From the December 2014 issue of The Christian Science Journal


 I don’t think my home was ever as beautiful. Peace had descended. All was calm. My family was tucked into bed. With fragrant candles burning and a warm fire crackling, I cuddled up in an armchair in front of our Christmas tree and drank in the scene.

I was grateful for the peace and calm, but I wasn’t feeling comfortable or settled. Far from it. The parents of a sick young boy had called that evening to ask for Christian Science treatment for him. I had been searching all evening in my prayers for that sweet assurance that comes when one knows all is well, but hadn’t yet felt it.

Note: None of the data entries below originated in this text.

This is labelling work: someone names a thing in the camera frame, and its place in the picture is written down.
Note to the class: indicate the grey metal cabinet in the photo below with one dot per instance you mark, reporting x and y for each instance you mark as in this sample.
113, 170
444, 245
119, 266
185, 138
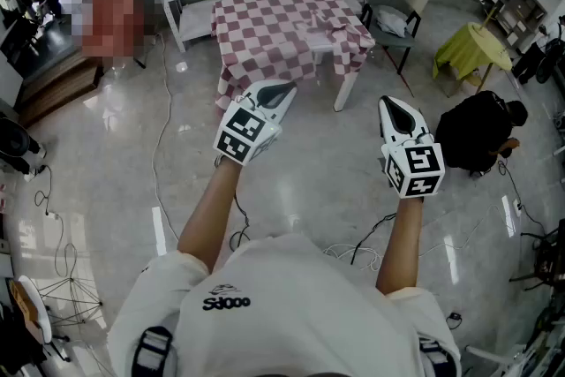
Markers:
523, 9

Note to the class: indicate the person's white t-shirt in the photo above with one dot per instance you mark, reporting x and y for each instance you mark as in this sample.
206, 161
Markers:
287, 300

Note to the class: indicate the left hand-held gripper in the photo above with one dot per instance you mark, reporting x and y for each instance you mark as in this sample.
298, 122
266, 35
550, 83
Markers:
247, 137

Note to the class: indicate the person's left forearm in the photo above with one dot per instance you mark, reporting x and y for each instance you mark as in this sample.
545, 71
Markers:
212, 216

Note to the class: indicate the person's right forearm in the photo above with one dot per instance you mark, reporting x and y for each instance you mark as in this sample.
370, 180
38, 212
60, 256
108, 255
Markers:
401, 247

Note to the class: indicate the yellow-green round stool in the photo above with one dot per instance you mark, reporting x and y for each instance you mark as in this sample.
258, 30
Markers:
468, 48

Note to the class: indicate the red white checkered tablecloth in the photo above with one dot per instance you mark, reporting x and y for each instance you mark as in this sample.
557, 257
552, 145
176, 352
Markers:
265, 35

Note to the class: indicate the white cloth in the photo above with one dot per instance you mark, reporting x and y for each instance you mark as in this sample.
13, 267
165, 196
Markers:
392, 21

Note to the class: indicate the white power strip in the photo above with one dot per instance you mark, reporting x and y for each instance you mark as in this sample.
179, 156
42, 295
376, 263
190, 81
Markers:
52, 215

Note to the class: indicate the black metal stand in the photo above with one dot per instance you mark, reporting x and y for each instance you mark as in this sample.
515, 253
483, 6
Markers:
549, 256

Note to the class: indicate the wooden platform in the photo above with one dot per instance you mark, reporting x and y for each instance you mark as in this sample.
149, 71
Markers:
57, 88

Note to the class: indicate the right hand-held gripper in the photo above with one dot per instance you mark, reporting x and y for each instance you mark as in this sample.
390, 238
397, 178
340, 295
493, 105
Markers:
415, 168

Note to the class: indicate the orange armchair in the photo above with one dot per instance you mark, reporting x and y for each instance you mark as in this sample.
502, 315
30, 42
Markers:
110, 4

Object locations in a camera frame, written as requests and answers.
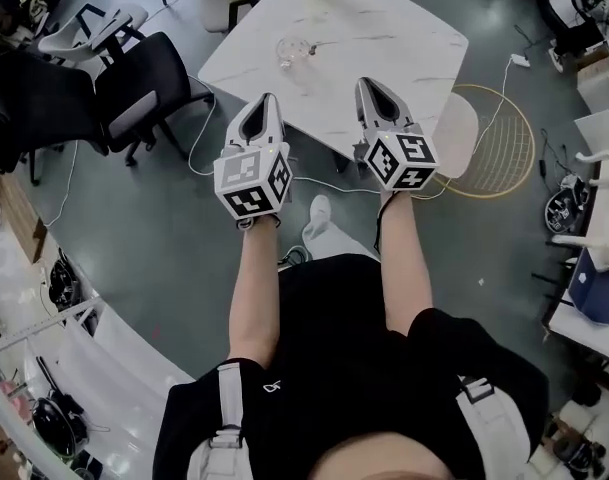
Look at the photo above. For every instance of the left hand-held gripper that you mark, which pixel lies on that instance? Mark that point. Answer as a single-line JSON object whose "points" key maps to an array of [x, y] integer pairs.
{"points": [[249, 183]]}

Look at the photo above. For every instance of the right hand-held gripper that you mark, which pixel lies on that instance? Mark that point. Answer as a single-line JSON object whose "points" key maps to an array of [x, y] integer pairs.
{"points": [[401, 160]]}

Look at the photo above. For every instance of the person's right forearm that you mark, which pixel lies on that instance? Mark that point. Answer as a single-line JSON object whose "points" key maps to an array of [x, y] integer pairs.
{"points": [[404, 268]]}

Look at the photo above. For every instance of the person's left forearm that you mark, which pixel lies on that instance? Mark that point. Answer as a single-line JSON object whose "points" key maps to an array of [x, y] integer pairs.
{"points": [[254, 288]]}

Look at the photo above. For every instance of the white marble table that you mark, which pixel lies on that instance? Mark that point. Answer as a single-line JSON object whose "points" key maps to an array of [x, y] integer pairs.
{"points": [[364, 33]]}

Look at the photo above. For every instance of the grey round stool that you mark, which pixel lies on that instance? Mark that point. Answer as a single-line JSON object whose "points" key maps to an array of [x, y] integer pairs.
{"points": [[224, 10]]}

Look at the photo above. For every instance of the black office chair grey seat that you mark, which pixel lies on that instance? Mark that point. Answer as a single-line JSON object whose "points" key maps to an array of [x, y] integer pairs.
{"points": [[144, 83]]}

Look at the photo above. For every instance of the white power strip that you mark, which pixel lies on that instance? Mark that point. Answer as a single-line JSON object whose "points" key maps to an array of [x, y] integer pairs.
{"points": [[519, 60]]}

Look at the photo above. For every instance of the black round marker device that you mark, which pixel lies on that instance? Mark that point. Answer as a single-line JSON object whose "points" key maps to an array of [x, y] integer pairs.
{"points": [[564, 208]]}

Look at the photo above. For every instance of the black mesh office chair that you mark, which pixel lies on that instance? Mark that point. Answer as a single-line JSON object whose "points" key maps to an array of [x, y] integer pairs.
{"points": [[34, 108]]}

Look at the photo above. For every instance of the person's black t-shirt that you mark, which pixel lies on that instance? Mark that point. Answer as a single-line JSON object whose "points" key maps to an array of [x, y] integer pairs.
{"points": [[344, 348]]}

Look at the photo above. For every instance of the wooden low cabinet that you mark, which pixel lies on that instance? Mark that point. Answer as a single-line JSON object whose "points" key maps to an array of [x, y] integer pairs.
{"points": [[19, 218]]}

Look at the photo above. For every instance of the blue box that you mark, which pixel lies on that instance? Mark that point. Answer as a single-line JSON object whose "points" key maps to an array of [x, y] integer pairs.
{"points": [[596, 293]]}

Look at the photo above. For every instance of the white curved desk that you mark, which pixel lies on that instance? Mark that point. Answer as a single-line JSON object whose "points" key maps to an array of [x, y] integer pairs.
{"points": [[114, 383]]}

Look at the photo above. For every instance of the person's chin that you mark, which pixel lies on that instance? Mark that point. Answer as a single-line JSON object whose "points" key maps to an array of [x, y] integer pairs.
{"points": [[379, 460]]}

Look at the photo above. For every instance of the black helmet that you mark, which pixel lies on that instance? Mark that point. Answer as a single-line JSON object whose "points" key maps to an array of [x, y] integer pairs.
{"points": [[54, 428]]}

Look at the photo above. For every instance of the white frame office chair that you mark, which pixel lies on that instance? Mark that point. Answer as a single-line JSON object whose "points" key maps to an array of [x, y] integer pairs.
{"points": [[84, 33]]}

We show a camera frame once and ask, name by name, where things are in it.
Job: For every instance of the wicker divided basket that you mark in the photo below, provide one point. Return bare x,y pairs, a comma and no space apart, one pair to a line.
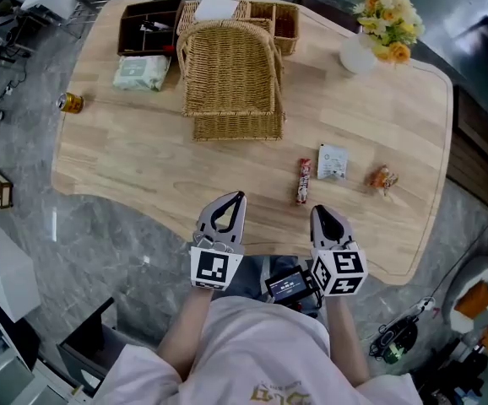
286,28

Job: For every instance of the black floor device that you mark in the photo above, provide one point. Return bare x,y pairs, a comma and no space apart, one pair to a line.
396,340

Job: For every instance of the white power strip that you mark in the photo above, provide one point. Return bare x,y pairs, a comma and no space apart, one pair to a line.
423,305

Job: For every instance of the dark brown organizer box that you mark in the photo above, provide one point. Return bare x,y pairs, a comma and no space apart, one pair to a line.
130,36

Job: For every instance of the red striped snack bar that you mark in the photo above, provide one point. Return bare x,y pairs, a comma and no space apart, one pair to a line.
303,181

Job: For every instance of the orange candy wrapper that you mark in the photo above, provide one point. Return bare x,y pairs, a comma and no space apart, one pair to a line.
381,179

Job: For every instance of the yellow flower bouquet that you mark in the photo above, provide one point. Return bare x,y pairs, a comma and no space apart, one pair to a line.
389,19

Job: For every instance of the white vase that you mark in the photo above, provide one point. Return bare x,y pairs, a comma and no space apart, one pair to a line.
356,59

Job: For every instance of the dark wooden bench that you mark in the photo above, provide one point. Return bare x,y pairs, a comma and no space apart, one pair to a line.
480,163

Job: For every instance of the small black screen device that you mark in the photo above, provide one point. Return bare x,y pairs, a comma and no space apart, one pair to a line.
288,287

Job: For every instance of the orange cushion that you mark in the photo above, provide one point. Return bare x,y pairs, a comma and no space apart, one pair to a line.
476,300

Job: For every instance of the white tissue sheet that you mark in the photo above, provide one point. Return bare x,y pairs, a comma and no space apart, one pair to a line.
215,9

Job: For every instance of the black side stand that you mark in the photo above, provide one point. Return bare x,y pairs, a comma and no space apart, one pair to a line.
83,344

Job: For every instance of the gold drink can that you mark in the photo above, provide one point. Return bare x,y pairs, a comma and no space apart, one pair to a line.
72,103

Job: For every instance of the white square sachet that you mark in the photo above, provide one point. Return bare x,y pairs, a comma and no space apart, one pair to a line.
332,163

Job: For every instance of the person's left forearm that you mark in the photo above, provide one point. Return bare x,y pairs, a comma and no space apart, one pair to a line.
185,331

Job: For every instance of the green wet wipes pack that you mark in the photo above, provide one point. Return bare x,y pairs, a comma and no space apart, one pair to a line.
140,73

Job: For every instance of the person's white shirt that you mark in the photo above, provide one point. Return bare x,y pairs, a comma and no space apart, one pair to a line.
261,352

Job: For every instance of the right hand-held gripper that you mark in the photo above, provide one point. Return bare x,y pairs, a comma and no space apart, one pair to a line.
345,268

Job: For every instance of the large wicker basket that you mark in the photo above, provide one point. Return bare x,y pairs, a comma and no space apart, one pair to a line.
227,74

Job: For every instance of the white jacket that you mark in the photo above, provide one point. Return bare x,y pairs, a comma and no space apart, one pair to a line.
3,25

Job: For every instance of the person's right forearm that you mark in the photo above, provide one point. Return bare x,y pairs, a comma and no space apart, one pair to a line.
347,340

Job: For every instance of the white cabinet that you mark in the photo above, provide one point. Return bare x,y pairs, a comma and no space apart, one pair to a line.
3,268

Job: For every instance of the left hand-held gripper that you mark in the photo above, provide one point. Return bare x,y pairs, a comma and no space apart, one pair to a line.
210,268

The Christmas season and the pre-holiday preparations had always meant a great deal to me. In fact, I loved to recreate a storybook Christmas in our home, full of sweetness and delight of sight and sound. But as I prayed for the child, I could feel something shifting in thought. As I sat alone by the tree, the material trappings of the holiday began to recede from thought as I considered the true meaning of Christmas articulated by Mary Baker Eddy, the Discoverer of Christian Science, in the following statement: “An eternal Christmas would make matter an alien save as phenomenon, and matter would reverentially withdraw itself before Mind. The despotism of material sense or the flesh would flee before such reality, to make room for substance, and the shadow of frivolity and the inaccuracy of material sense would disappear.